Heslar Naval Armory (formerly Indianapolis Naval Reserve Armory) was constructed in 1936 in Indianapolis, Indiana, United States, on the shore of White River as a Works Progress Administration construction project. It was designed by architect Ben H. Bacon and reflects an Art Moderne style. Heslar Naval Armory was the home of Naval Operations Support Center Indianapolis, Marine Corps Reserve Center Indianapolis, and Naval Recruiting Station Indianapolis, as well as the United States Naval Sea Cadet Corps Cruiser Indianapolis (CA-35) Division and the Central Indiana Young Marines of the Marine Corps League. In October 2008 the Indiana Wing Civil Air Patrol, state branch of the US Air Force Auxiliary, moved its headquarters functions and staff to the Armory.

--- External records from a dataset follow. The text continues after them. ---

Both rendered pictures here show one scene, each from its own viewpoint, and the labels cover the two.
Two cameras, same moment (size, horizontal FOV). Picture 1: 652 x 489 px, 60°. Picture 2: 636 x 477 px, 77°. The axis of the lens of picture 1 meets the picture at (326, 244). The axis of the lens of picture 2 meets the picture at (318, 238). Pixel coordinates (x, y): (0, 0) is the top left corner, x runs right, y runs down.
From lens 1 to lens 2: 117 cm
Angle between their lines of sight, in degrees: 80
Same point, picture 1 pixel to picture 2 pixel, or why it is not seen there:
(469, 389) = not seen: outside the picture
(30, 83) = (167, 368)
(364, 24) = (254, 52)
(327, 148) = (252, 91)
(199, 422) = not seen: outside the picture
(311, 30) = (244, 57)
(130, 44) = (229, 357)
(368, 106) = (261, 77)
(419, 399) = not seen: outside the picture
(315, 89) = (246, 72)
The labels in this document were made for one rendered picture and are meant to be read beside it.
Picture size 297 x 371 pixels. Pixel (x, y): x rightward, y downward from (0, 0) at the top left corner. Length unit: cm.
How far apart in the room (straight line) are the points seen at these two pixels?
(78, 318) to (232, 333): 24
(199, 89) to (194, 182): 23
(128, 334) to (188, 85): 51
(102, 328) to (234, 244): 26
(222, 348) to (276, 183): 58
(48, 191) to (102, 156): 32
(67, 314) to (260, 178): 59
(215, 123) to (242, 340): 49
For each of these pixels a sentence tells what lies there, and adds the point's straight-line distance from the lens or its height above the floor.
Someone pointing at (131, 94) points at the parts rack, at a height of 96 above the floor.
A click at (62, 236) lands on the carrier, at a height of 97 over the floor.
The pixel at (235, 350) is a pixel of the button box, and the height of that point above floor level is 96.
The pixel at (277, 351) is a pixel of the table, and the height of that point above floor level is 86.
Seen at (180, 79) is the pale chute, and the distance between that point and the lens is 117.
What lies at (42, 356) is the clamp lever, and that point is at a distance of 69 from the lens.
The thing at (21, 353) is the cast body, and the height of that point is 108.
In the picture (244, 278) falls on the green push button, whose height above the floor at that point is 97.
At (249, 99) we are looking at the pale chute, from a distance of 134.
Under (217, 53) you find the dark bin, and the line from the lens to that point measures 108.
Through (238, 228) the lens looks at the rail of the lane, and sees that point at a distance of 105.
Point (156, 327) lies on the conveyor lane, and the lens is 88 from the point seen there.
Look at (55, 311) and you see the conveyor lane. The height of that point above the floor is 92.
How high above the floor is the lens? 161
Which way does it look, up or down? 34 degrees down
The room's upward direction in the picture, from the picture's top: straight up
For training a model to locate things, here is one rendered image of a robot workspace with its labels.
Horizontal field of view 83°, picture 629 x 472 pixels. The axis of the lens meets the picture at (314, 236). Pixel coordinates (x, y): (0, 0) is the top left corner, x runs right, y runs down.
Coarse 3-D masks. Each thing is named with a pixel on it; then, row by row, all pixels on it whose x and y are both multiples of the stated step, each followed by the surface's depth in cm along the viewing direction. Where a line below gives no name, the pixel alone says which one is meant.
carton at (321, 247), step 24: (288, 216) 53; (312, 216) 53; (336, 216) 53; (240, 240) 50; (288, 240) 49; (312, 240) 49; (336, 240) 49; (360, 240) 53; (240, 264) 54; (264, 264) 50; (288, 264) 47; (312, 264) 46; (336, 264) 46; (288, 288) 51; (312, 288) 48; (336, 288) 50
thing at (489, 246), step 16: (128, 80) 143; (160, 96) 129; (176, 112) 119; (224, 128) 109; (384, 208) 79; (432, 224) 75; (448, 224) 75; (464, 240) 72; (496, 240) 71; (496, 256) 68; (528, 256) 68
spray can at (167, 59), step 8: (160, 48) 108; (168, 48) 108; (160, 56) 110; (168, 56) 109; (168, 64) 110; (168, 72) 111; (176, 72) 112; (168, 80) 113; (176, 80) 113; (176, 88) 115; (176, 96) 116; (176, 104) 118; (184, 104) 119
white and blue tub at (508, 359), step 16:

The building and property are legally owned by the State of Indiana and managed by the Indiana State Armory Board (an entity of the Indiana National Guard), but were leased to the federal government for use by the United States Navy Reserve and the United States Marine Corps Reserve until early 2015. The facility was converted to educational use with the opening of Riverside High School. Renovating the armory for use as a school cost $10 million, and was completed in June 2018. The school chose the Argonauts as their mascot and used the naval theme of the building in its branding to honor its history.

==History==
Construction began on the US$550,000 project in February 1936, and the building was officially dedicated as the Indianapolis Naval Reserve Armory at a ceremony on October 29, 1938. John K. Jennings, Indiana State WPA administrator, presented the building to Elmer F. Streub, adjutant-general, who then presented it to Captain O.F. Heslar, commandant of the Indiana State Naval Reserve. Louis J. Bornstein, representing the citizen's dedication committee, served as toastmaster. Guests included Lieutenant-Governor Henry F. Schricker; Indianapolis Mayor Walter C. Boetcher; Admiral Hayne Ellis, commander of the Ninth Naval District; and representatives of the Navy Department and the Navy Reserves of several states.

Heslar Naval Armory (then Indianapolis Naval Reserve Armory) upon its dedication in 1938

The structure was built of reinforced architectural concrete with steel roof trusses. Upon completion, the four-story building included a navigation bridge, signal hoist, magazine, battle telephones, boiler room, radio communication, watertight bulkheads, ship's ladders, galley, 50 ft swimming pool, gymnasium, rifle range, classrooms, and mess and quarters for officers and enlisted staff. The mess hall and gymnasium were decorated with 12 by 15 ft murals depicting famous naval battles and events.

Inscribed around the rotunda and on the walls of the exterior are the surnames of several significant figures in Naval History including George H. Preble, George Dewey, Oliver Hazard Perry, John Paul Jones, and David Glasgow Farragut.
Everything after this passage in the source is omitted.